Un mois après le début des violences entre Israël et la Palestine, la Fédération internationale des Sociétés de la Croix-Rouge et du Croissant-Rouge (IFRC) appelle à un accès sûr et sans entrave à la bande de Gaza et à la libération des otages saisis pendant le conflit. Elle demande également à la communauté diplomatique d'accélérer les efforts en vue d'un accord de paix à long terme et d'une augmentation massive de l'aide humanitaire, y compris du carburant. Le Magen David Adom (MDA) en Israël et le Croissant-Rouge palestinien (CRP) dans la bande de Gaza et en Cisjordanie, tous deux membres du réseau de l'IFRC, interviennent depuis le début des hostilités. Le personnel et les volontaires des deux Sociétés nationales ont été en première ligne des efforts humanitaires. Ils ont été les témoins directs de la violence. Beaucoup ont perdu des amis et des membres de leur famille. Sept membres, trois de MDA et quatre du Croissant-Rouge palestinien, ont perdu la vie en aidant d'autres personnes ; beaucoup d'autres ont été blessés. L'IFRC réitère ses appels à toutes les parties pour qu'elles respectent le droit international humanitaire et cessent immédiatement les attaques aveugles. Cela signifie la protection des civils, du personnel et des installations de santé, des premiers intervenants humanitaires, la libération immédiate et inconditionnelle des otages, le passage rapide et sans entrave de l'aide humanitaire, y compris le carburant, dans toute la bande de Gaza et l'accès sûr et sans entrave des travailleurs humanitaires. Les civils, les travailleurs humanitaires, les hôpitaux et les ambulances ne sont pas des cibles et doivent être protégés.

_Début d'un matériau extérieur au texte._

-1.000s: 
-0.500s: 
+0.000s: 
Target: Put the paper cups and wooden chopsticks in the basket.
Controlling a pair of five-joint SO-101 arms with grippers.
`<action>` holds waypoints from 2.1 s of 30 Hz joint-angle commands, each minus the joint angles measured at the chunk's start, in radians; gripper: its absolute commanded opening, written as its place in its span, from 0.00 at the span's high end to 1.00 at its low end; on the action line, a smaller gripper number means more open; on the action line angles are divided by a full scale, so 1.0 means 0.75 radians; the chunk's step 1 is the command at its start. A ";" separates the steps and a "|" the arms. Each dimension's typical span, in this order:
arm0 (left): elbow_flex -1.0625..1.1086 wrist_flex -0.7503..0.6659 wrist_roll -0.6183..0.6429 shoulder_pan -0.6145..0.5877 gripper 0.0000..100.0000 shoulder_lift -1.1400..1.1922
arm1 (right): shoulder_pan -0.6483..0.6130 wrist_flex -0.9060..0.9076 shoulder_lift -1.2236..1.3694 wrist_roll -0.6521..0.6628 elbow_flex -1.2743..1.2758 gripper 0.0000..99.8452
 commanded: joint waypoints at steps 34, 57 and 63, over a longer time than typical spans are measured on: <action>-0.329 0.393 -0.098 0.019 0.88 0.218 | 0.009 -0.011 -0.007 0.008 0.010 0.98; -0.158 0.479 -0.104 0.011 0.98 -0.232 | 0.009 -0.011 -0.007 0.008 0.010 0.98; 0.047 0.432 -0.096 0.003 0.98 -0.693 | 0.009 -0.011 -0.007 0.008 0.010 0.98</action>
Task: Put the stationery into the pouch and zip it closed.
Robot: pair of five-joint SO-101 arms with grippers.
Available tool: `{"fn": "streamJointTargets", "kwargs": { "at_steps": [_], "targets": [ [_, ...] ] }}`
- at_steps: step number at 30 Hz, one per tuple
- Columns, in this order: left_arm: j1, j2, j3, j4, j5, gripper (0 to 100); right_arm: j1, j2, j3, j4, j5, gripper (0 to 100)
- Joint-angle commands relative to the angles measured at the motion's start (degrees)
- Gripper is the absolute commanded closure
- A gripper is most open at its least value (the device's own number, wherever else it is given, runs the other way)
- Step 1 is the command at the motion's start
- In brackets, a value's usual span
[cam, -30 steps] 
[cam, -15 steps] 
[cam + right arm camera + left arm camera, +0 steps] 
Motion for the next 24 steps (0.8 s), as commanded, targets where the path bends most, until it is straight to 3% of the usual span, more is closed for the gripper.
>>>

Il n'est pas possible d'évacuer les patients et ceux qui les soignent des hôpitaux ; nous demandons que cessent les demandes contraires. Le mois dernier a été la période de violence la plus dévastatrice jamais connue en Israël et en Palestine, tuant environ 12 000 personnes et en blessant gravement beaucoup d'autres, principalement des femmes et des enfants. Le blocus de Gaza a causé d'immenses souffrances à plus de deux millions de personnes. La violence et le siège doivent cesser. Nous demandons à toutes les parties d'assurer un accès sûr et sans entrave à la bande de Gaza et de libérer les otages. Maintenant.